La récente publication d'Al-Naba va dans ce sens. Ses rédacteurs rappellent que, dans le passé, les groupes qui composent actuellement le JNIM ont déjà conclu des pactes avec des « apostats », comme les appelle Daech. Ils ne font référence à aucune administration publique, mais aux organisations d'origine touareg avec lesquelles Al-Qaïda a collaboré entre 2012 et 2013 dans la région de l'Azawad, au nord du Mali, dans la campagne séparatiste qui a donné lieu à l'opération Serval. 

Soldados de la operación Barkhane y del Ejército maliense patrullando en una calle de Menaka, en la región de Liptako
Discours instrumentalisé 

En bref, on peut dire que Daech, du moins en ce qui concerne le Sahel occidental, a déclaré que le « takfir » est le principal groupe terroriste associé à Al-Qaïda, même si cela peut sembler contre-intuitif. Cependant, le JNIM n'est pas le premier groupe djihadiste à envisager d'engager des processus de dialogue avec les acteurs étatiques. Il y a, par exemple, le cas des Talibans, qui ont conclu un accord avec nul autre que la Maison Blanche. L'animosité envers les extrémistes afghans n'atteint cependant pas les mêmes niveaux.

Il convient donc de se demander si le conflit du Sahel ne repose réellement que sur une question idéologique ou si l'argument du takfirisme n'est qu'un prétexte que Daech utilise pour atteindre des objectifs concrets de nature différente. La réalité se situe probablement quelque part entre les deux : les principes ont un certain poids, mais la manœuvre n'est pas exempte d'une certaine dose de pragmatisme.  

Soldado del ejército de Mali es visto durante una patrulla en la carretera entre Mopti y Djenne, en el centro de Mali, el 28 de febrero de 2020

Pourquoi ? Car les bases théoriques takfiristes peuvent être exploitées par Daech à son avantage.
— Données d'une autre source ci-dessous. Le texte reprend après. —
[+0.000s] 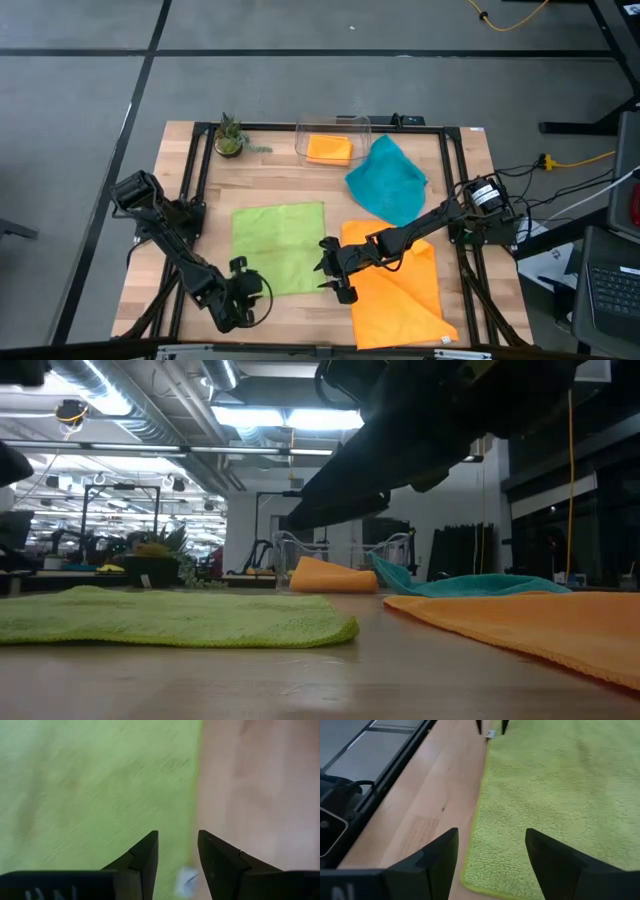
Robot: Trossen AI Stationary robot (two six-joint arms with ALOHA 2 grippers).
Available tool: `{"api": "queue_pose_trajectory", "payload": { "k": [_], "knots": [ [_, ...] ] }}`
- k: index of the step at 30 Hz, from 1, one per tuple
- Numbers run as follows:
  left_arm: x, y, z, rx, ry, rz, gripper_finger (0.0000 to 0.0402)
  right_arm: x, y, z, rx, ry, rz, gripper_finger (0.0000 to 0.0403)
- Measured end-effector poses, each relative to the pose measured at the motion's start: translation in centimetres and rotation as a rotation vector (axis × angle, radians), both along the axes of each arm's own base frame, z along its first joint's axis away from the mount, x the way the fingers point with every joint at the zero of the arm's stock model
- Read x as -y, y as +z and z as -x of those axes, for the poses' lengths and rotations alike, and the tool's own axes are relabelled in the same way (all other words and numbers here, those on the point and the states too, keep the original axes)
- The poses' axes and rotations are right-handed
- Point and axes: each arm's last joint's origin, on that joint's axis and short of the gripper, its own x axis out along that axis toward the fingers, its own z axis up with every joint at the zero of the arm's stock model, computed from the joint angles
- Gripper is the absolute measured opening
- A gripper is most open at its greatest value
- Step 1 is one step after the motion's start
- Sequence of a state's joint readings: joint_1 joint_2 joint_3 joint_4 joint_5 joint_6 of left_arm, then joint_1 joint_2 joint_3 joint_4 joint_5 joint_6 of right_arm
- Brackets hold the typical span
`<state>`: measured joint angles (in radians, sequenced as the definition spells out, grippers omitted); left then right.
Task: Fold microfiber towels
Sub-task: Fold the green microfiber cloth
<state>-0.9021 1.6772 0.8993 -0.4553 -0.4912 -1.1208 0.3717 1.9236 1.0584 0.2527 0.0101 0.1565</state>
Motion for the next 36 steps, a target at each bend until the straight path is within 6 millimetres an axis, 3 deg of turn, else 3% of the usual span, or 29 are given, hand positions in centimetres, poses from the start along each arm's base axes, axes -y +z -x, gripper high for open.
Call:
{"api": "queue_pose_trajectory", "payload": {
  "k": [11,20,25,36],
  "knots": [
    [0.8,-0.2,1.9,-0.051,-0.078,-0.043,0.0138,0.0,0.0,0.0,0.002,-0.006,0.003,0.0234],
    [0.8,-0.3,2.2,-0.121,-0.098,-0.017,0.0192,0.0,-0.1,-0.1,0.011,-0.006,-0.001,0.0234],
    [0.8,-0.3,2.2,-0.122,-0.099,-0.019,0.0219,-0.3,-1.4,-0.4,-0.007,0.015,-0.009,0.0234],
    [0.5,-0.7,2.9,-0.194,-0.116,-0.064,0.0221,-2.9,-4.5,-1.9,-0.072,0.085,0.027,0.0234]
  ]
}}
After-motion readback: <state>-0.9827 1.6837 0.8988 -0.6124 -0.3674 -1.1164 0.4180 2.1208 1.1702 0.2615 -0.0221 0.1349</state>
Au sein des groupes islamistes les plus radicaux - tels que les communautés où sont diffusés les discours salafistes - la justification avancée par l'ISGS pourrait être bien accueillie. Dans le contexte spécifique du Sahel, où deux entités similaires s'affrontent, laquelle pourrait être plus attrayante pour un jeune homme qui envisage de rejoindre un groupe djihadiste ? un groupe qui s'est abaissé au niveau d'un gouvernement qualifié d'apostat ou un autre qui dénonce une telle trahison et la combat sur le terrain ?
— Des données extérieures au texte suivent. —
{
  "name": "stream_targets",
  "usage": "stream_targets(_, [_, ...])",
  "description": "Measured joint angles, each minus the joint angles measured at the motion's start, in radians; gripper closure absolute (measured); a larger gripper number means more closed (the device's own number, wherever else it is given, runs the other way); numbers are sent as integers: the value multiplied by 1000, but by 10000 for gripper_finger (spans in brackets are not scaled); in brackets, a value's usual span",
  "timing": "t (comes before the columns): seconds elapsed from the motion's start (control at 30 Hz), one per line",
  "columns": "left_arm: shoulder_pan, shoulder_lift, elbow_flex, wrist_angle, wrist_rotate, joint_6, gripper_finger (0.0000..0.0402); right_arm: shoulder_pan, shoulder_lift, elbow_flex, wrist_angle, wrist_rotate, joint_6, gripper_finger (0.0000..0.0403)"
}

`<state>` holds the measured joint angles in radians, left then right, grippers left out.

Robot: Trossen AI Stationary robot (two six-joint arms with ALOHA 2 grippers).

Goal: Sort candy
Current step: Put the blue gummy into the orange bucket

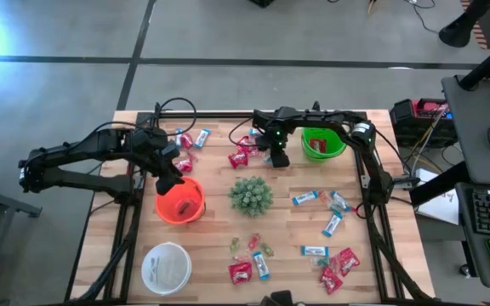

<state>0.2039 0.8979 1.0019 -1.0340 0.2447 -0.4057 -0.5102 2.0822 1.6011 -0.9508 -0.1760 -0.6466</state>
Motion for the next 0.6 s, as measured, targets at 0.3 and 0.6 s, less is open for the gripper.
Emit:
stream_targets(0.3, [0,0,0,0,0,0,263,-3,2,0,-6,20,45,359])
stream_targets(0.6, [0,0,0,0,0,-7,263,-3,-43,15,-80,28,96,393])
En termes d'image, il ne fait aucun doute que Daech, qui a toujours été caractérisé par des campagnes de communication très réussies visant à recruter, pourrait bénéficier à court et moyen terme du recrutement de nouveaux combattants. 

Soldados del ejército maliense patrullan la zona junto al río de Djenne en el centro de Mali el 28 de febrero de 2020

À long terme, cependant, l'histoire peut être différente. Les options d'ouverture explorées par Ag-Ghaly et le JNIM ont également leur propre composante pragmatique et réaliste. Il semble qu'il y ait un avenir au-delà de la poursuite des combats avec les forces de sécurité des différents pays de la région, même si, pour l'instant, il ne s'agit que d'un ballon d'essai. L'ISGS, pour sa part, ne semble pas vouloir s'engager dans cette voie, du moins pour le moment. 

En tout cas, qu'elle soit motivée par des principes ou par des questions plus prosaïques, la campagne de lutte que les deux grands groupes terroristes ont entreprise représente un nouveau choc dans l'une des régions les plus instables du monde. Bien qu'à long terme, les luttes intestines puissent affaiblir les deux organisations, c'est la population locale qui souffre déjà au milieu de la mêlée. La situation de nombreux civils dans la région continue de se détériorer et l'horizon est loin d'être dégagé.